Sempre in testa, sempre convinto che ci sia da custodire, preservare, difendere il proprio bambino, Woody si mostra nel suo attaccamento, paradossalmente genitoriale, alla nuova piccola Bonnie. C’è una lezione da imparare, rivolta questa volta per il nostro amato sceriffo: lasciar andare. La classica premura del genitore e il suo eccessivo attaccamento mostrano come Woody ancora non abbia compiuto la sua piena evoluzione.

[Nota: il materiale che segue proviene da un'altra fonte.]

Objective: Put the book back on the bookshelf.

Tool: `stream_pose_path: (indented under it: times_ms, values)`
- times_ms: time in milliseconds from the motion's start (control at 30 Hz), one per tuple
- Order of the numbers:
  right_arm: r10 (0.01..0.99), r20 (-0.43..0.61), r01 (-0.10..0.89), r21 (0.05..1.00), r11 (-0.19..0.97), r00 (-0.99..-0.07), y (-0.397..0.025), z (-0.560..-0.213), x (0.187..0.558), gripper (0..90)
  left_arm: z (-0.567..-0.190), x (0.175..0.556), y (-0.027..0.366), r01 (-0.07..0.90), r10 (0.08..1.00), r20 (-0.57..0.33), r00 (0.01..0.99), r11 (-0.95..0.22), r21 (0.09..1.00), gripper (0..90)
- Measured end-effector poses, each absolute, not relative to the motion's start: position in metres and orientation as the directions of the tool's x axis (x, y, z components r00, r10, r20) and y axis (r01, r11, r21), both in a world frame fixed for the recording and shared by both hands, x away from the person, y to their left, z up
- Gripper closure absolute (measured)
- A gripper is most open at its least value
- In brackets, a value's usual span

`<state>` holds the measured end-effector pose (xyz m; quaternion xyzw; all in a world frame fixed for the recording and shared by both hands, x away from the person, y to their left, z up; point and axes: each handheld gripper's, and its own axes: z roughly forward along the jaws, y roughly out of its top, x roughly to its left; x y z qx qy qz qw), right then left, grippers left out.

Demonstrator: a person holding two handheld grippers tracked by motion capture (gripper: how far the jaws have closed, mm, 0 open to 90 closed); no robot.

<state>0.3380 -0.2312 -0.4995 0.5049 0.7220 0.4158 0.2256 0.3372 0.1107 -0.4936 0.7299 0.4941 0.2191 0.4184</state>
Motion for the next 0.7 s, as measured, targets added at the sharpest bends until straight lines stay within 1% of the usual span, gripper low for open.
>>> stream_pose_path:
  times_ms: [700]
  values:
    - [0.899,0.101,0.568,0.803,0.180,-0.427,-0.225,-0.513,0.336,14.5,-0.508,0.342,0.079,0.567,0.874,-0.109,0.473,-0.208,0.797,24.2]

Evolvere significa sradicarsi, comprendere l’esaurirsi di un legame originario, significa comprendere che le cose sono cambiate e che non c’è più bisogno di lui. Woody è invitato ad una nuova sfida: l’indipendenza. Ha già dato molto, forse troppo, per questo è il momento di un nuovo passo che assume un valore diverso. E se in un primo momento, di fronte all’angosciante bivio kierkegaardiano della scelta in cui il giocattolo sceglie Andy e non la bella pastorella Bo Peep, adesso è il momento di andare avanti.
LA SCELTA DELLA LIBERTÀ, MESSAGGIO-CHIAVE DEL CAPITOLO FINALE DELLA SAGA
Quella di Woody è una scelta consapevole, non egoistica. Ha dato tutto se stesso, ora è il momento di andare avanti, di lasciare che altri si prendano cura della piccola Bonnie. Così Forky – il nuovo giocattolo creato direttamente dalle mani della bambina – è educato consapevolmente alla relazione con l’altro.
Forky non sa, non comprende, non vuole assumere il valore della responsabilità per l’altro ma è proprio qui che interviene Woody esaurendo definitivamente la sua funzione tramite un passaggio di testimone. Lo sceriffo è maestro, lo invita a capire, lo rende un essere teleonomico conferendogli senso. Invece il nuovo giocattolo dall’inizio mostra insistenza, vuole tornare nella “spazzatura”, nel suo luogo d’origine; lui non vuole individualizzarsi, ancora non è pronto ma grazie all’esperienza del veterano la piccola e dismessa forchetta entra nella consapevolezza che è quella dello stare con l’altro e per l’altro: l’etica della cura.
Woody incontra la sua amata Bo, Forky ha finalmente compreso e anche gli storici compagni d’avventura dello sceriffo hanno tacitamente capito, mentre i loro volti scorrono l’uno dietro l’altro in un indimenticabile slow-motion. Lo sceriffo è libero, ha compiuto finalmente la sua evoluzione e lo spettatore è cresciuto insieme a lui.